The trends in AMIS incidence are presented in Figure 2. In men, the incidence of AMIS declined significantly in all age groups during the study period (APC in men −2.0%, 95% CI −2.2 to −1.8) (Table 1). However, the segmented regression revealed that the incidence decline has slowed down significantly overall in men and in men’s age groups 55-64 and 65-74 years and stopped in age group 45-54 years from around 2007-2012 onwards (eTable 3, eFigure 2 and 3A).

In women, the incidence rate declined significantly overall and in the older age groups (overall APC −1.7, 95% CI −1.8 to −1.5; 65-74 years −3.3%, 95% CI −3.4 to −3.2; 55-64 years −1.5%, 95% CI −1.7 to −1.2). The overall incidence in women did not decline after 2010 and the age-specific incidence rates slowed down in the older age groups from 2008 to 2011 (eTable 3, eFigures 2 and 3B). Importantly, in women aged 35-54 years, AMIS incidence remained the same for over two decades (APC of 35-44 years 0.4%, 95% CI −0.3 to 1.0; 45-54 years 0.2%, 95% CI −0.1 to 0.5). The stagnated or slowed incidence decline is mostly associated with inferior development of non-fatal myocardial ischaemic events compared with the incidence of all myocardial ischaemic events (eTable 4, eFigure 4A–C). The incidence of non-fatal myocardial ischaemic events among young women aged 35–54 years increased during the study period.

Men have higher risk than women to have a myocardial ischaemic event, and increasing age increases the risk to have a fatal event. Increasing age is a stronger risk factor for AMIS incidence in women than in men (eTable 5).

Mortality trends

The trends in AMIS mortality are presented in Figure 2 and the breakpoints in eFigures 2 and 3C–D. AMIS mortality declined in both sexes and all age groups during the study period (APC of mortality in men −4.4%, 95% CI −4.6 to −4.2; in women −5.0%, 95% CI −5.2 to −4.7). Overall, the annual mortality change was very similar in all age groups. In women, mortality declined most in the oldest age group (APC −5.5%, 95% CI −5.8 to −5.2) while in men, mortality declined most in the youngest age group (APC −5.3%, 95% CI −6.0 to −4.6). However, in younger age groups, especially in women, case numbers are low (Table 1).
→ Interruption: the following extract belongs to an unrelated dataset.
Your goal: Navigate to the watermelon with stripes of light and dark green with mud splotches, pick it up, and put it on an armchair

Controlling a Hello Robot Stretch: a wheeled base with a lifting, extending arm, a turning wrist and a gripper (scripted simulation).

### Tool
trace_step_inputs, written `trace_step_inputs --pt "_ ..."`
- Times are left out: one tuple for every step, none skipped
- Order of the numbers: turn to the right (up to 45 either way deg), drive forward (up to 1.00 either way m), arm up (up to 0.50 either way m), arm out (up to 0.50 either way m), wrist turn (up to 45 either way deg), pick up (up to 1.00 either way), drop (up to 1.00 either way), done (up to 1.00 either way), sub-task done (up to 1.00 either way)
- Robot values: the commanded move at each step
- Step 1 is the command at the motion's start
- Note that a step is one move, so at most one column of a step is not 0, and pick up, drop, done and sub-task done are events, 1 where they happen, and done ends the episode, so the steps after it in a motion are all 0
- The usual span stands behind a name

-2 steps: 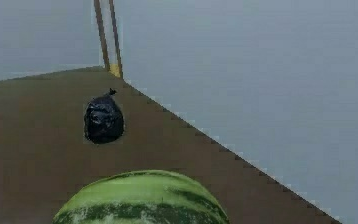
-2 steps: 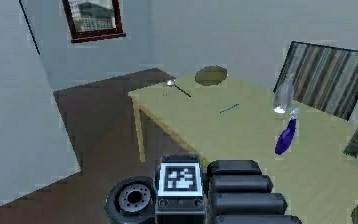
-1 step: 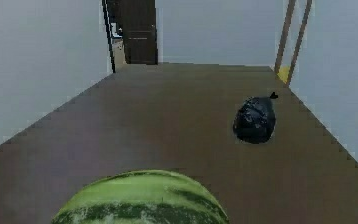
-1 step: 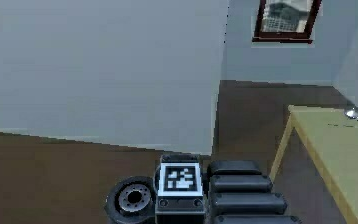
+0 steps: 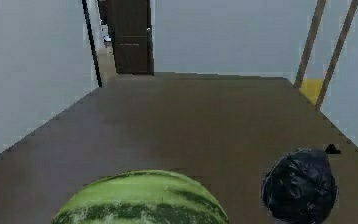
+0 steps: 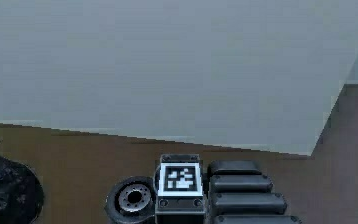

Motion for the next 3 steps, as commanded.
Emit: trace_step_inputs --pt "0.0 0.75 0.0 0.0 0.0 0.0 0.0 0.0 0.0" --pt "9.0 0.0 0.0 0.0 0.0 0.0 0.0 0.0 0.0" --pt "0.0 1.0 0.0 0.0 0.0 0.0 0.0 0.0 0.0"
Men have higher risk than women to have a fatal myocardial ischaemic event, and increasing age increases the risk to have a fatal myocardial ischaemic event. As in incidence, increasing age is a stronger risk factor for AMIS mortality in women than in men (eTable 5).
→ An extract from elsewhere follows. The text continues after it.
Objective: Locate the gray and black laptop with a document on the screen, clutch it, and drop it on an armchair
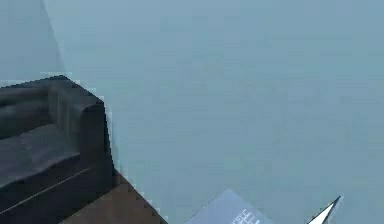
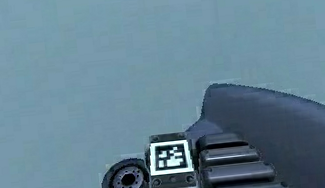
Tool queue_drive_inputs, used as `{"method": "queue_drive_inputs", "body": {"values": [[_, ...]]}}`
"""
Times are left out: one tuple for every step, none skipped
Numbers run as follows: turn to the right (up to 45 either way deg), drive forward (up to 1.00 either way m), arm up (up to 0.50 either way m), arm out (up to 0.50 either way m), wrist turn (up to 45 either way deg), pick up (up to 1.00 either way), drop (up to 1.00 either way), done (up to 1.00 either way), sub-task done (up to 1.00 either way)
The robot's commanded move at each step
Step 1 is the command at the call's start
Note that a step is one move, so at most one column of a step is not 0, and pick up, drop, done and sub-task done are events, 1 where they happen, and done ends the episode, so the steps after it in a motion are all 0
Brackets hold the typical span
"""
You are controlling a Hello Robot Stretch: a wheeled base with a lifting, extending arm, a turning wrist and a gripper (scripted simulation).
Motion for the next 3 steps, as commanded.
{"method": "queue_drive_inputs", "body": {"values": [[45.0, 0.0, 0.0, 0.0, 0.0, 0.0, 0.0, 0.0, 0.0], [27.0, 0.0, 0.0, 0.0, 0.0, 0.0, 0.0, 0.0, 0.0], [0.0, 0.0, 0.0, 0.34, 0.0, 0.0, 0.0, 0.0, 0.0]]}}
28-day case-fatality trends

AMIS CF declined over the study period in men and women (APC of CF in men −2.7%, 95% CI −2.8 to −2.6; in women −3.3%, 95% CI −3.6 to −3.1) (Figure 3A). Women had lower AMIS CF across equivalent age groups than men (Figure 3B). The decline was not linear, particularly in the older age groups. CF stayed the same or even increased a little from around 2001 to 2010, depending on age group and sex (eTable 3 and eFigure 5A and B). The annual decline in CF was most significant in the youngest age group. Men have higher case fatality than women and increasing age increases risk for higher case fatality. Increasing age increases CF equally in both sexes (eTable 5).

Discussion

This nationwide study of almost 260 000 events revealed a declining incidence of AMIS in the population aged 35–74 years during the study period of 25 years. However, the incidence did not decline in young women aged 35–54 years. Also, in the oldest age groups, the declining incidence trends slowed down during the study period. Furthermore, the overall incidence decline in women stopped in the last decade.
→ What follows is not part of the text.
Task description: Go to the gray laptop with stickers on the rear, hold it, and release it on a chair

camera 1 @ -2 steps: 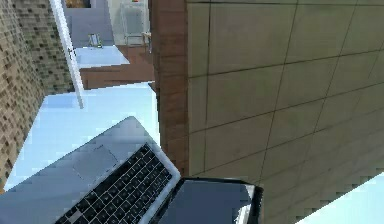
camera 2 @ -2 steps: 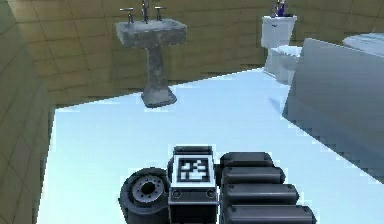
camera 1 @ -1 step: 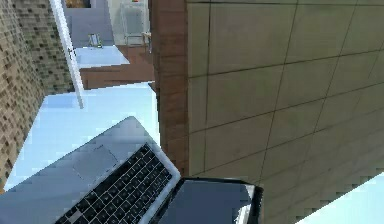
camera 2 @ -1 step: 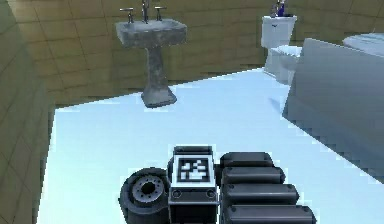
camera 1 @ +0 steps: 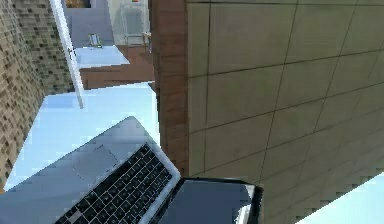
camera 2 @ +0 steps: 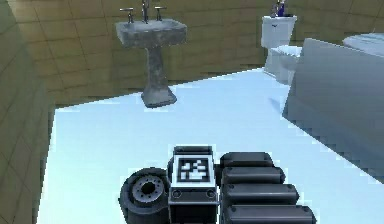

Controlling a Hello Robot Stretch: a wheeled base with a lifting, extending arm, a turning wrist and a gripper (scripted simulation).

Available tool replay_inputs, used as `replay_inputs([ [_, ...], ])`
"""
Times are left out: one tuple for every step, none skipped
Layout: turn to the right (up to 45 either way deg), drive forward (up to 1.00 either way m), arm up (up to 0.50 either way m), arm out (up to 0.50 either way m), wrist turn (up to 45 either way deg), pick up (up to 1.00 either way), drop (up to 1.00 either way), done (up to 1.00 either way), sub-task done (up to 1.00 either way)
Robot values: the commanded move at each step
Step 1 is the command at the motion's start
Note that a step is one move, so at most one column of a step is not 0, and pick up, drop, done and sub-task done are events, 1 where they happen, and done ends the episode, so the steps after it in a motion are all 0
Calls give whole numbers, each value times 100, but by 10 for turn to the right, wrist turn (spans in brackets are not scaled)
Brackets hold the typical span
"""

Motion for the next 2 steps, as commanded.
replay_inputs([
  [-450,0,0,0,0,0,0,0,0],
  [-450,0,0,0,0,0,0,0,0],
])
Our study also showed that the mortality rate declined in men and women and, unlike incidence, in all age groups throughout the study period. The rate of decline was about similar in all age groups. The decline in mortality is consistent with an earlier prediction [13]. It is also worth noting that the decline in mortality was much faster than in incidence. CF declined similarly as mortality in both men and women and in all age groups during the study period. The decline in CF was most significant in the youngest age group (35–54 years). The CF was much lower overall in women than in men.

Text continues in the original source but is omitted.